— Ну, это не обязательно тот же самый гарнитур, что был у нас. Заметь, как меня успешно перевоспитали: мне и в голову не приходит сказать наш гарнитур.
— Но он наш.
— С чего ты взяла?
— На банкетке все еще лежат те жесткие подушечки, которые были дополнительно сшиты на заказ, по твоему эскизу. Те же самые. Не думаю, что кто-то другой мог бы в твоей манере дополнить замысел мастера Чиппендейла. И в гарнитуре не хватает только столика, вот этого, что у тебя.
— Не хватает именно столика?
— Именно столика. А теперь последнее, коронное доказательство: на четырехгранной правой ножке углового книжного шкафа, передней, с внутренней стороны есть две глубокие насечки, сделанные ножом. Точнее, перочинным ножиком.
— Перочинным ножиком?
— Именно. Эти две насечки сделал Веля, мы тогда уже жили на Досифея, и уже шла война. И Зора уже была с нами. Она ему и дала перочинный нож. Он хотел проверить, получится ли у него оставить отметку на волшебном дереве. Если получится, значит, оно не волшебное, как утверждала я. И у него получилось. Он сделал две глубокие зарубки. Трудился не один день. Каждая зарубка — это подпись, то есть, имя, первая зарубка — мое, вторая — Веля. Можно и в обратном порядке.
Я ответила, как старорежимная воспитательница:
— Как вам удалось это сделать, а я вас при этом не застала? Я же не выходила из дому.
Мария сочувствовала и обманутой воспитательнице, и ее смешной самоуверенности:
— Ты много чего не видела, мама. И не знала.
Признаю, но неохотно.
— И эти зарубки на месте?
— На месте. До миллиметра.
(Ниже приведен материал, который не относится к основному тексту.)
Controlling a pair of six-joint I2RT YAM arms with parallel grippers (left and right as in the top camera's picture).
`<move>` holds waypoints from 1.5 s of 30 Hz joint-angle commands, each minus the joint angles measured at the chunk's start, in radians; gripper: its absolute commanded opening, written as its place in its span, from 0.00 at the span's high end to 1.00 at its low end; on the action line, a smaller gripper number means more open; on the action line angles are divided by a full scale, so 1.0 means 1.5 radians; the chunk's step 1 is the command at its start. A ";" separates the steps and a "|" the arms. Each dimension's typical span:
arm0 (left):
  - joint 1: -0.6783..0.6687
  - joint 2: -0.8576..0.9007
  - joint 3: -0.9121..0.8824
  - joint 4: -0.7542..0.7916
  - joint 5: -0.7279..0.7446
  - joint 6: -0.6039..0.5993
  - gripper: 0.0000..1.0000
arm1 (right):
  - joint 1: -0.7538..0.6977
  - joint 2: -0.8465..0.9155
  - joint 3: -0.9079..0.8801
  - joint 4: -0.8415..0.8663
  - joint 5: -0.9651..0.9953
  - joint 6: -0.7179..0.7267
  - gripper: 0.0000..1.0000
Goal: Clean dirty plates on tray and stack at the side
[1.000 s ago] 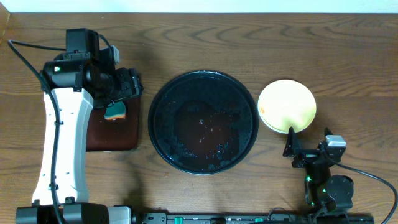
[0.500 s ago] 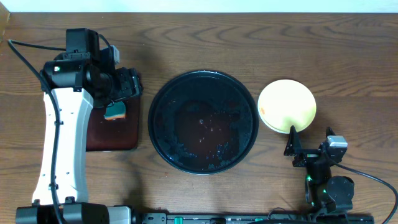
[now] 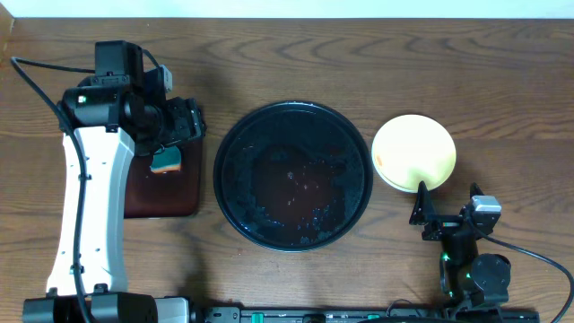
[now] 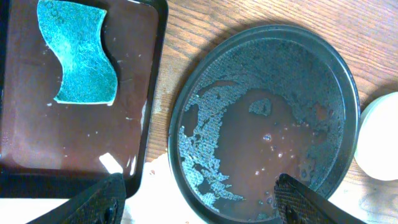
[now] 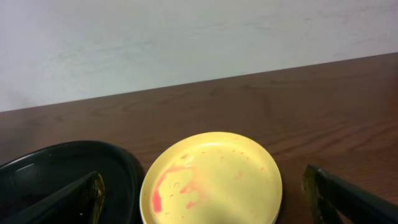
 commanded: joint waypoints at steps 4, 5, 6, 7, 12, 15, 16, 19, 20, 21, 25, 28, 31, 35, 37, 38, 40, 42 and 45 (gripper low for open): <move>-0.002 -0.093 0.003 0.007 -0.054 0.012 0.23 | -0.004 -0.005 -0.005 0.002 0.002 -0.008 0.01; -0.002 -0.118 -0.002 0.012 -0.064 0.012 0.23 | -0.004 -0.005 -0.005 0.002 0.002 -0.008 0.01; -0.002 -0.147 -0.012 0.023 -0.067 0.012 0.23 | -0.004 -0.005 -0.005 0.002 0.002 -0.008 0.01; -0.004 -0.173 -0.025 0.037 -0.070 0.012 0.23 | -0.004 -0.005 -0.005 0.002 0.002 -0.008 0.01; -0.006 -0.339 -0.157 0.173 -0.087 0.023 0.23 | -0.004 -0.005 -0.005 0.002 0.002 -0.008 0.01; -0.006 -0.456 -0.280 0.273 -0.086 0.042 0.23 | -0.004 -0.005 -0.005 0.002 0.001 -0.008 0.01; -0.006 -0.498 -0.325 0.302 -0.087 0.043 0.23 | -0.004 -0.005 -0.005 0.002 0.002 -0.008 0.01; -0.006 -0.596 -0.434 0.373 -0.087 0.045 0.23 | -0.004 -0.005 -0.005 0.002 0.001 -0.008 0.01; -0.006 -0.626 -0.471 0.401 -0.086 0.045 0.23 | -0.004 -0.005 -0.005 0.002 0.002 -0.008 0.01; -0.006 -0.651 -0.506 0.429 -0.087 0.045 0.23 | -0.004 -0.005 -0.005 0.002 0.001 -0.008 0.01; -0.006 -0.765 -0.668 0.574 -0.087 0.046 0.23 | -0.004 -0.005 -0.005 0.002 0.002 -0.008 0.01; -0.006 -0.834 -0.762 0.664 -0.087 0.048 0.23 | -0.004 -0.005 -0.005 0.002 0.002 -0.008 0.01; -0.006 -0.892 -0.841 0.738 -0.087 0.051 0.23 | -0.004 -0.005 -0.005 0.002 0.001 -0.008 0.01; -0.006 -0.962 -0.921 0.790 -0.086 0.083 0.23 | -0.004 -0.005 -0.005 0.002 0.001 -0.008 0.01; -0.006 -0.982 -0.937 0.793 -0.086 0.103 0.23 | -0.004 -0.005 -0.005 0.002 0.001 -0.008 0.01; -0.006 -0.991 -0.944 0.792 -0.086 0.114 0.23 | -0.004 -0.005 -0.005 0.002 0.002 -0.008 0.01; -0.006 -1.004 -0.953 0.792 -0.086 0.140 0.23 | -0.004 -0.005 -0.005 0.002 0.001 -0.008 0.01; -0.007 -1.010 -0.960 0.795 -0.086 0.171 0.23 | -0.004 -0.005 -0.005 0.002 0.001 -0.008 0.01; -0.012 -1.010 -0.967 0.795 -0.086 0.224 0.23 | -0.004 -0.005 -0.005 0.002 0.002 -0.008 0.01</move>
Я их нащупала.
— Понимаю.
Я не понимала, я растерялась, попытавшись представить себе эту молодую, преисполненную чувства собственного достоинства женщину, которая ведет себя подчеркнуто строго, чтобы скрыть, насколько она красива, известного преподавателя филологического факультета, лингвиста, и уже довольно давно важного общественно-политического деятеля, что не принесло ей особого счастья, — вот видишь, я представляю тебя существительными мужского рода, но я действительно не могу написать «преподавательница», это звучит простовато, ни «словесница», это звучит странновато, ни «общественно-политическая деятельница», это звучит смешно. Впрочем, когда ты была юной девушкой, то очень жалела, что ты не юноша, ага, — как она наклоняется и ощупывает правую и переднюю, четырехгранную и твердую, маленькую ножку высокого углового книжного шкафа.
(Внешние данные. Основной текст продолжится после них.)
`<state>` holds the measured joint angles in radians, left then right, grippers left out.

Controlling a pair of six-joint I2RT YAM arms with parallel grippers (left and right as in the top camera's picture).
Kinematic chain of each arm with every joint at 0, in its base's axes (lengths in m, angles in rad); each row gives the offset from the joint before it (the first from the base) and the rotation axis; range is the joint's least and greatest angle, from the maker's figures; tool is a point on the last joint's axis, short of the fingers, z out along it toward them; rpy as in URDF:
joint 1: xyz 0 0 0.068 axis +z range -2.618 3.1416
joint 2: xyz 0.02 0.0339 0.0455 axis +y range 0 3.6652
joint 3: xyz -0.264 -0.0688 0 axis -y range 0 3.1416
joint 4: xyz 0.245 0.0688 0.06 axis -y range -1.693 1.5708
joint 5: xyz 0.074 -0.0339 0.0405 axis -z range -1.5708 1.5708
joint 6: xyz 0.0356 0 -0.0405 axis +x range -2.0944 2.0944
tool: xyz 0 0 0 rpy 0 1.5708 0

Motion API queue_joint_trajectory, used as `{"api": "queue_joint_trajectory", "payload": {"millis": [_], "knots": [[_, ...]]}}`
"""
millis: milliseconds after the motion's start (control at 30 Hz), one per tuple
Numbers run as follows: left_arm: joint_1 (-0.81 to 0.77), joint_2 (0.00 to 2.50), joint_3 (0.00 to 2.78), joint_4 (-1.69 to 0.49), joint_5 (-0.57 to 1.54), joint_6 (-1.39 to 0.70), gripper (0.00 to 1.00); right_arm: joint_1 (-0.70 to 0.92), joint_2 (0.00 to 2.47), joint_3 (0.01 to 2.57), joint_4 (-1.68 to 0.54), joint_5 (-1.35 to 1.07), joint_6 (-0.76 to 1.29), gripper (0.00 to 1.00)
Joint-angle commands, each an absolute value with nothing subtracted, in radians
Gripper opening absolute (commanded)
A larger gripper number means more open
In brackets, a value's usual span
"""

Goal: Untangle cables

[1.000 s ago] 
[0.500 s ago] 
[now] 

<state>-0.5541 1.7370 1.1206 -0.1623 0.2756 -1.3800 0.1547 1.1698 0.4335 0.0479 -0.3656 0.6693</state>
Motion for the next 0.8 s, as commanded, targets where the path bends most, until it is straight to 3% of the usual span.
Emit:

Жизнь иногда абсолютно, тотально непостижима.
Тотальная война, говорил Гитлер. Тотальный ущерб, говорят представители страховых контор.
— Мне хотелось бы это увидеть. Как ты наклоняешься.
Она улыбнулась, весело.
— Верю.
Но я все еще не могла поверить.
— Ты из-за гарнитура так радуешься?
— Да, из-за гарнитура. И из-за Чиппендейла. И потому, что мне кажется, я встретила свое детство. Спустя столько лет. И потрогала его. И поняла, что это было прекрасное детство, мама. Благодаря тебе. И очень радостное, благодаря тебе. Эта радость меня встретила, сохранившись в гарнитуре. В тайных завитушках рококо, выполненных мастером Чиппендейлом.
Она ко мне вернулась. Я дожила до этого. Моя дочь Мария, вернулась. Моя Мария.
Меня пронзила боль за грудиной.
Э, нет, подруга, сказала я ей, боли. Вот сейчас я тебе не поддамся. Нет, сейчас — нет. Как-нибудь в другой раз.
Боль не слушала. Сдавливала меня. Моя Мария вскочила с кровати.
— Мама, что с тобой? — спросила она испуганно. — Ты вдруг побелела, как мел. И мокрая.
Пошла вон, пригрозила я боли. Сию минуту вон. Исключено, говорю тебе.
Боль еще была сильной. Очень опасной. Не давала мне вздохнуть.
— Мама, ты меня слышишь?
Я оттолкнула боль. У меня получилось.
— Конечно, я тебя слышу. Что ты так напугалась?
Был ли это мой голос или голос моей бабушки? Похоже, ее. С той стороны излучины времени, где она приземлилась, исчезла, и сейчас подает мне свой голос. И обращает ко мне свои слова.